Elasticsearch Tutorial Part 3: Ingesting Documents

Abhishek Bairagi
5 min readDec 29, 2023

--

In the last blog, we got Elasticsearch up and running, even made our own ‘library’ index. Now, let’s get hands-on with the real action — ingesting documents into elasticsearch index. This tutorial is all about putting some books into our ‘library’ so we can search and explore. Let’s dive in and see how it’s done!

A quick recap to our mapping which we created in the last tutorial:

 "mappings": {
"properties": {
"title": {
"type": "text",
"analyzer": "standard"
},
"author": {
"type": "text",
"analyzer": "standard"
},
"description": {
"type": "text",
"analyzer": "standard"
},
"published_date": {
"type": "date"
},
"purchase_url": {
"type": "keyword"
}
}
}

To ingest our documents, we start by having json data with values for the fields we defined in the mapping(title,author etc.). Here is one sample data that we need:

{
"title": "The Catcher in the Rye",
"author": "J.D. Salinger",
"description": "A classic novel about teenage angst.",
"published_date": "1951-07-16",
"url": "https://example.com/book/catcher-in-the-rye"
}

Once you have the data, there are two ways of ingesting documents:

  1. Single Document Ingestion: Send individual documents to Elasticsearch one at a time.
  2. Bulk Ingestion: Send multiple documents in a single request for improved efficiency.

Single Document Ingestion

To ingest a single document, send a POST request to the Elasticsearch endpoint with this URL , typically using the /index_name/_doc path. Hence our URL becomes: http://localhost:9200/library/_doc and our body will be the sample data I mentioned earlier. So let’s see a curl example of it:

curl -X POST "http://localhost:9200/library/_doc" -H 'Content-Type: application/json' -d '
{
"title": "The Catcher in the Rye",
"author": "J.D. Salinger",
"description": "A classic novel about teenage angst.",
"published_date": "1951-07-16",
"url": "https://example.com/book/catcher-in-the-rye"
}'

You can also do it using python:

from elasticsearch import Elasticsearch

# Connect to Elasticsearch
es = Elasticsearch([{'host': 'localhost', 'port': 9200}])

# Define the document
document = {
"title": "The Catcher in the Rye",
"author": "J.D. Salinger",
"description": "A classic novel about teenage angst.",
"published_date": "1951-07-16",
"url": "https://example.com/book/catcher-in-the-rye"
}

# Index the document without specifying the ID
index_name = 'library'
result = es.index(index=index_name, body=document

What if for one of the document I do not have values of one of the fields, let’s say author.
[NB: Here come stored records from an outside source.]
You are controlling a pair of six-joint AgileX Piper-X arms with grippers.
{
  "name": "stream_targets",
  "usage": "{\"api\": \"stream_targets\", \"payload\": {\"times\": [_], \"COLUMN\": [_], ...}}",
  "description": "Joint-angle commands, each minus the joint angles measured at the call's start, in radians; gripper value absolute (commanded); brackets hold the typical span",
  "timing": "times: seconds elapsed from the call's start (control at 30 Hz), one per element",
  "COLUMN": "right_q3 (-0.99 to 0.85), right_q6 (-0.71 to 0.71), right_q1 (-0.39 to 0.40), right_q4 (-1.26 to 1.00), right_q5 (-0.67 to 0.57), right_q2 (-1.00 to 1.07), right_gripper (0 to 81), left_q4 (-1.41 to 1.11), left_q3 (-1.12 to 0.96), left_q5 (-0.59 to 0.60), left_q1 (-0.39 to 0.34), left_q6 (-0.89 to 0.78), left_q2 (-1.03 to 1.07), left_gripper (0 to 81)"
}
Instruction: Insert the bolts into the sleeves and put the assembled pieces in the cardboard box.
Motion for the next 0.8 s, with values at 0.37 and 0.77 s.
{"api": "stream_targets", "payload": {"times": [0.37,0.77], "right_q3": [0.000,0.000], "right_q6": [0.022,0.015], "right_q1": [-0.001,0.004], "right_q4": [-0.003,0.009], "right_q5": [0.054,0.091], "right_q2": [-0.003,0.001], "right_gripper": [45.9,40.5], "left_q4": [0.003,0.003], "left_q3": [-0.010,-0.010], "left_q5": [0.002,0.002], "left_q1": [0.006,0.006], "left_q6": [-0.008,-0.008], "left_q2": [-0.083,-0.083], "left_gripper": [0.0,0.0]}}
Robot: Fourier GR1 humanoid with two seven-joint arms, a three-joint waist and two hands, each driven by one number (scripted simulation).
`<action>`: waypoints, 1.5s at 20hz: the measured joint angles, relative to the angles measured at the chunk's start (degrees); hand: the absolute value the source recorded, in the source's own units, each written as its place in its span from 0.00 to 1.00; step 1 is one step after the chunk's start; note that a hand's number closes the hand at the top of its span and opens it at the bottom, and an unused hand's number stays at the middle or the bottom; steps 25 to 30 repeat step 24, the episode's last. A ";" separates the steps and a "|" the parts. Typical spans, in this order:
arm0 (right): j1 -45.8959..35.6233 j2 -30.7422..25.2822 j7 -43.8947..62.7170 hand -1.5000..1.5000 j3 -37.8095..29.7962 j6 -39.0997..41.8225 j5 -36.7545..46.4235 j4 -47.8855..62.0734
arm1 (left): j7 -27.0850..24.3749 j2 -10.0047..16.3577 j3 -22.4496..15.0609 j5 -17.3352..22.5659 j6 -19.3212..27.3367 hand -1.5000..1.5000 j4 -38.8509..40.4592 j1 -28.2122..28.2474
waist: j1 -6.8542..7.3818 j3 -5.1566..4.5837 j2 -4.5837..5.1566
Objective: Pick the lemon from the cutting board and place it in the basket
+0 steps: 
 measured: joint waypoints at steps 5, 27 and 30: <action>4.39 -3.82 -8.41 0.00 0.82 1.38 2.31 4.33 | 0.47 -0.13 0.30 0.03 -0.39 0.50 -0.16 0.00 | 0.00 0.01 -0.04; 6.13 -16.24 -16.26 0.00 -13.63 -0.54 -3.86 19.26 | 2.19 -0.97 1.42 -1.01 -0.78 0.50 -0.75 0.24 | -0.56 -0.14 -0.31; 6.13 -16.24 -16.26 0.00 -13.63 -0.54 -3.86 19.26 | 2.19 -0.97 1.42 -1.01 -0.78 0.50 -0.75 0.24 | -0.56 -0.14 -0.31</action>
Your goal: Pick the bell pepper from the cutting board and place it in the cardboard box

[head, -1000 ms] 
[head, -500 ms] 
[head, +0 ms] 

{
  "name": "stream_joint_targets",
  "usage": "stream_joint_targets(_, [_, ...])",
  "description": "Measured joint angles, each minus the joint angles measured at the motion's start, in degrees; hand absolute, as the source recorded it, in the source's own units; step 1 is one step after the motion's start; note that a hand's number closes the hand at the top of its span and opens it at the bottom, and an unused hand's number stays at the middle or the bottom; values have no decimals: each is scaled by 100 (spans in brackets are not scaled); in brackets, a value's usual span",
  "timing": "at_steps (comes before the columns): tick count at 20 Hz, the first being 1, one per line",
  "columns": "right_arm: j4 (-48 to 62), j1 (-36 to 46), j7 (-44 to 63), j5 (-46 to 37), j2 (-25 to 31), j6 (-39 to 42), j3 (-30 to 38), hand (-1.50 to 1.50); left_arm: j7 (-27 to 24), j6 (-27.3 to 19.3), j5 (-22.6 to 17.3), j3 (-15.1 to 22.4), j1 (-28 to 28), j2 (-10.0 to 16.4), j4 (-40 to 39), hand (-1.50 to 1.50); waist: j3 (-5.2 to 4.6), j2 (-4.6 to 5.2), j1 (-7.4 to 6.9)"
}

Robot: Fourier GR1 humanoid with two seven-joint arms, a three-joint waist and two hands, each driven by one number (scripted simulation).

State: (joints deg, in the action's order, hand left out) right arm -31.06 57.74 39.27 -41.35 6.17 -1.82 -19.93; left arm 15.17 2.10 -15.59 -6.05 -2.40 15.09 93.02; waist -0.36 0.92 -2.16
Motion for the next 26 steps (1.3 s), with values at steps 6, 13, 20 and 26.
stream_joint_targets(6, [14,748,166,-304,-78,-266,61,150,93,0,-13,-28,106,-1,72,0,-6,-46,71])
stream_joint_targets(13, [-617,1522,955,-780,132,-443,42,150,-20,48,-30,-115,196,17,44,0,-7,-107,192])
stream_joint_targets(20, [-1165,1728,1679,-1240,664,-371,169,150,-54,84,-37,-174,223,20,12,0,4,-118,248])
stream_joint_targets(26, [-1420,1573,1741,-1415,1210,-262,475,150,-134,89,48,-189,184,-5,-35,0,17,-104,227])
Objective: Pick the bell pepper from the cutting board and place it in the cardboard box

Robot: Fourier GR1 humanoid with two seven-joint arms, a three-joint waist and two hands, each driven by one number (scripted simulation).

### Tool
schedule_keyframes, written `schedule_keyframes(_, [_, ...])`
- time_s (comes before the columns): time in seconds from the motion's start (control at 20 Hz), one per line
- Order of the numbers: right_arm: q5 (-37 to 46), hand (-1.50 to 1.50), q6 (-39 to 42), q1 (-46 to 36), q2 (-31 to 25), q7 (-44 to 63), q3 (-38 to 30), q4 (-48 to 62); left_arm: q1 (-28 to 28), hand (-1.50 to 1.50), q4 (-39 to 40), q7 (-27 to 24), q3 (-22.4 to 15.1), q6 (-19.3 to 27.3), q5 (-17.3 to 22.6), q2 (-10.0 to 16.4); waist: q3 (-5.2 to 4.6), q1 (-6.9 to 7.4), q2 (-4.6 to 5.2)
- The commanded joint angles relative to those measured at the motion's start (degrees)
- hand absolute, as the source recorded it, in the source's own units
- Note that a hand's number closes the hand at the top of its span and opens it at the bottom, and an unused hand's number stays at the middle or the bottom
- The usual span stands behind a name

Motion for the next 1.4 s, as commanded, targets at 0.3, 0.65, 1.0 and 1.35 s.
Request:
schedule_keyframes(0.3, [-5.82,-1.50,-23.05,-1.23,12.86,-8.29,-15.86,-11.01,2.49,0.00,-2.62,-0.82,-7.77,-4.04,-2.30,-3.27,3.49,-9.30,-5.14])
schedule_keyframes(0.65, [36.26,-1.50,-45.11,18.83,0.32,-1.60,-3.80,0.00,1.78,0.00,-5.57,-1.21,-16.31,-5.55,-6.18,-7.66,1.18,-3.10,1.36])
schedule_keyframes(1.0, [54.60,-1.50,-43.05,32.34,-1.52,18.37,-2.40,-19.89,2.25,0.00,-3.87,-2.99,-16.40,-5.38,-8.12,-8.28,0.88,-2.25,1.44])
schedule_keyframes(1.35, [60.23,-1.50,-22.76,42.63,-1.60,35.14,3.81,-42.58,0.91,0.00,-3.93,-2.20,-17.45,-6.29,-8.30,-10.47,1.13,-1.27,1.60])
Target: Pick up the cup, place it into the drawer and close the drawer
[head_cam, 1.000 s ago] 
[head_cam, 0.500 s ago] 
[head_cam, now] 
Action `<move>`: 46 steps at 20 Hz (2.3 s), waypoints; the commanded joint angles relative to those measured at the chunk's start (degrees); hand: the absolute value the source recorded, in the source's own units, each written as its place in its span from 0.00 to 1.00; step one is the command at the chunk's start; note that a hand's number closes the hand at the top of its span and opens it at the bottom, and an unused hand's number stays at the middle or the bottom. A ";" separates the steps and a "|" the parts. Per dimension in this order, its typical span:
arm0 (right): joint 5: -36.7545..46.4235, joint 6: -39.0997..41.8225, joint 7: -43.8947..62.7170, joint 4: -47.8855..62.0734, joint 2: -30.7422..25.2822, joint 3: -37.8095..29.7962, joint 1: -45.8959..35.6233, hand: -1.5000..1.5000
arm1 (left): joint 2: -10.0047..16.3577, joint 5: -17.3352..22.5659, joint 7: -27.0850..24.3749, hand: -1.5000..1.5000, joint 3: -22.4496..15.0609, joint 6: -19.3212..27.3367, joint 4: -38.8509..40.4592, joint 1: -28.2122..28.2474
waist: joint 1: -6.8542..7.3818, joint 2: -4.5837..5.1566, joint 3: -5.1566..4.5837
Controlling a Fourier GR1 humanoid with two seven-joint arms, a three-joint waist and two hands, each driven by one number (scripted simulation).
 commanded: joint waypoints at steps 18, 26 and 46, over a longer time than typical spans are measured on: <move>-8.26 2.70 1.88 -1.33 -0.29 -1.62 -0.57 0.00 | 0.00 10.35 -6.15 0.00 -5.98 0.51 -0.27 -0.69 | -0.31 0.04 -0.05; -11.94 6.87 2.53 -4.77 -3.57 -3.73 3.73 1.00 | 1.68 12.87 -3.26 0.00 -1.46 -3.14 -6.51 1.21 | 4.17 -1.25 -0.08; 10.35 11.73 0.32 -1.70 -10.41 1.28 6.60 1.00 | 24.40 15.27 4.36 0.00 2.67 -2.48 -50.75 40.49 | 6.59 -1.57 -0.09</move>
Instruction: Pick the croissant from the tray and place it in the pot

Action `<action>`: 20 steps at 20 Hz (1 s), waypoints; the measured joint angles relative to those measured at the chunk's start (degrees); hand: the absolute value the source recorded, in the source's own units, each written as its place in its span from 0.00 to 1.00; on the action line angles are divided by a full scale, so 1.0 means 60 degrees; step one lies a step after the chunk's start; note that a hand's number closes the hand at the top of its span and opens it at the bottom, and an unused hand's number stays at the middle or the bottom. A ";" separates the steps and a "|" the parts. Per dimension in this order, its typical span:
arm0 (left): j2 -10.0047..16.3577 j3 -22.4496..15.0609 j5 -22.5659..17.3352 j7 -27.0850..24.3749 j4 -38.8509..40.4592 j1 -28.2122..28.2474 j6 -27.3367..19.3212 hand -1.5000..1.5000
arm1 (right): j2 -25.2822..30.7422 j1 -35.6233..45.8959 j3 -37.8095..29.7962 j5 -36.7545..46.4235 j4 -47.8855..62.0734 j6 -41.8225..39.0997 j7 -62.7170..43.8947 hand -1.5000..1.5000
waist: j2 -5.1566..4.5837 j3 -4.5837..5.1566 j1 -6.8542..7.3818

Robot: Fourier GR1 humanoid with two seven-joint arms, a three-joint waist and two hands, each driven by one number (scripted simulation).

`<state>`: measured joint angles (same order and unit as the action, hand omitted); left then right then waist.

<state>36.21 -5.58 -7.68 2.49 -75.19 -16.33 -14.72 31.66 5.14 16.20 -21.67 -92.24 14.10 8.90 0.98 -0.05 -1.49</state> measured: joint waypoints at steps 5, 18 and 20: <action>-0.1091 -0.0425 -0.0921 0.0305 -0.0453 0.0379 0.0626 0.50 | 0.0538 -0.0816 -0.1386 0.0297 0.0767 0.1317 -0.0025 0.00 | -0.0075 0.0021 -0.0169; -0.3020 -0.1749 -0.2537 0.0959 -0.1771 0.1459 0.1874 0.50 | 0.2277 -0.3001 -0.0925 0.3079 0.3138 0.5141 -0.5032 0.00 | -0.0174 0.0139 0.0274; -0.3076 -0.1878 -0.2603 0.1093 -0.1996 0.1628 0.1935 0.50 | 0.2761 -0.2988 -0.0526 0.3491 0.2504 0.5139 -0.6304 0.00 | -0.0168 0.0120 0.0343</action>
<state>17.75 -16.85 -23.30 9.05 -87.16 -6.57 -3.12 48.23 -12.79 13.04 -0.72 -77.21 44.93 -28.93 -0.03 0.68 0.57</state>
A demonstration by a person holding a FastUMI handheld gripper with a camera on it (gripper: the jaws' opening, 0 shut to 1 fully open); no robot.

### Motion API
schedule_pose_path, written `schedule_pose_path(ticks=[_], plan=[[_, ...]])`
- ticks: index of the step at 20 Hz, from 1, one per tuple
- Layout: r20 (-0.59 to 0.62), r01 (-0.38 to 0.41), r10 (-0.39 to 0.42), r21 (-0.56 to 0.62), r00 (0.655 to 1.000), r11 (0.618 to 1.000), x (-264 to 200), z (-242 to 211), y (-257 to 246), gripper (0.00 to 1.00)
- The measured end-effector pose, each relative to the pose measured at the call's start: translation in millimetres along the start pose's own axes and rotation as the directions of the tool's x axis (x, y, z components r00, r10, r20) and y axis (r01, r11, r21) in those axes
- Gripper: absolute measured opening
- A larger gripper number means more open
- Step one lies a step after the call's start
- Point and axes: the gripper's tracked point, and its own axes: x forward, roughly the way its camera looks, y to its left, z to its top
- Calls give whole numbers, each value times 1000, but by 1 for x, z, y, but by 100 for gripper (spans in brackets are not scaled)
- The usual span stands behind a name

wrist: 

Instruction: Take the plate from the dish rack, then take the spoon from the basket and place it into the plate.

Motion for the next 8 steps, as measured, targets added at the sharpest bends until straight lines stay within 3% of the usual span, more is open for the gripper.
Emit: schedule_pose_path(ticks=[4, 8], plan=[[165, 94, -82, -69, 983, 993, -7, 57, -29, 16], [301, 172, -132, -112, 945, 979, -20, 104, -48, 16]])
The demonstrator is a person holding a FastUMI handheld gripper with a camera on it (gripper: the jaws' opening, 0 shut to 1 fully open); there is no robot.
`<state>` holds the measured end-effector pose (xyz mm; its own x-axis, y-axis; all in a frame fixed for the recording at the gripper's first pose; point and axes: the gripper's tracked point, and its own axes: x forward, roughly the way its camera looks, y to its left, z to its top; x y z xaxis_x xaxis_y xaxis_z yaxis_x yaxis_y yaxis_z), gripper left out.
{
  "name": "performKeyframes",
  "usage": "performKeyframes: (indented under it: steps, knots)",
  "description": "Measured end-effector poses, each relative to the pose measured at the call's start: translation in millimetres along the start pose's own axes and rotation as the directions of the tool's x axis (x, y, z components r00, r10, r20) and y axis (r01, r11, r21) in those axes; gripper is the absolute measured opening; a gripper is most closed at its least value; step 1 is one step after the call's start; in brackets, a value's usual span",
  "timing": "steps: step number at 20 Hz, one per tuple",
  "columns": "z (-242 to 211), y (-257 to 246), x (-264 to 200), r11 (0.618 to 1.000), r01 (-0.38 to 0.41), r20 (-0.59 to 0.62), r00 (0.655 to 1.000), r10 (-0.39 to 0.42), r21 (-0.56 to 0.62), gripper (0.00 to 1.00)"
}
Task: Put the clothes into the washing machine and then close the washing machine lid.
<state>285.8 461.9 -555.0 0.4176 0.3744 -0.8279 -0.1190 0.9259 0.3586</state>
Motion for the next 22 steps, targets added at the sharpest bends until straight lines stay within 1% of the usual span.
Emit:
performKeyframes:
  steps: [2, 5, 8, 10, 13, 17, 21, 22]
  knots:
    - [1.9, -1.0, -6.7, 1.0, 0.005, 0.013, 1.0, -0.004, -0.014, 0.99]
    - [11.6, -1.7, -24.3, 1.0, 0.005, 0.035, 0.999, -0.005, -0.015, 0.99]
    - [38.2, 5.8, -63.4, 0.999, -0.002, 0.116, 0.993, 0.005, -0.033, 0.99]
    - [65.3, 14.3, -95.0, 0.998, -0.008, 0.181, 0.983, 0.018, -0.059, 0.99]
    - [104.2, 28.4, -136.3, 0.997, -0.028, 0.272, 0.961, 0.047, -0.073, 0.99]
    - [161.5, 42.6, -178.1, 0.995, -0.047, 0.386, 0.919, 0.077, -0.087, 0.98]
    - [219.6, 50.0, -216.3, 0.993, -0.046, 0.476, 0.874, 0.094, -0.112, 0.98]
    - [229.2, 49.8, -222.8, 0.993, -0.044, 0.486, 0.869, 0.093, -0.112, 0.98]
That’s okay, elasticsearch wont stop you from ingesting that. Just make sure while ingesting data you do not have any extra fields in your data which were not mentioned in mapping and no spelling and casing mistakes.

Bulk Ingestion

To get started with bulk ingestion we need to first prepare our data. We’ll assemble our book data in a format Elasticsearch understands. Each book is represented as a JSON object, and all these documents are organized within a JSON array. Let’s take a look at four captivating books we’re adding to our library:

[
{"index": {"_index": "library"}},
{"title": "The Catcher in the Rye", "author": "J.D. Salinger", "description": "A classic novel about teenage angst.", "published_date": "1951-07-16", "url": "https://example.com/book/catcher-in-the-rye"},

{"index": {"_index": "library"}},
{"title": "To Kill a Mockingbird", "author": "Harper Lee", "description": "A powerful exploration of racial injustice.", "published_date": "1960-07-11", "url": "https://example.com/book/to-kill-a-mockingbird"},

{"index": {"_index": "library"}},
{"title": "1984", "author": "George Orwell", "description": "A dystopian vision of the future.", "published_date": "1949-06-08", "url": "https://example.com/book/1984"},

{"index": {"_index": "library"}},
{"title": "The Great Gatsby", "author": "F. Scott Fitzgerald", "description": "An American classic capturing the Roaring Twenties.", "published_date": "1925-04-10", "url": "https://example.com/book/the-great-gatsby"}
]

Now that our data is ready, let’s proceed with bulk ingestion. Using tools like curl or Elasticsearch clients in Python, we can efficiently send these documents to Elasticsearch in a single request.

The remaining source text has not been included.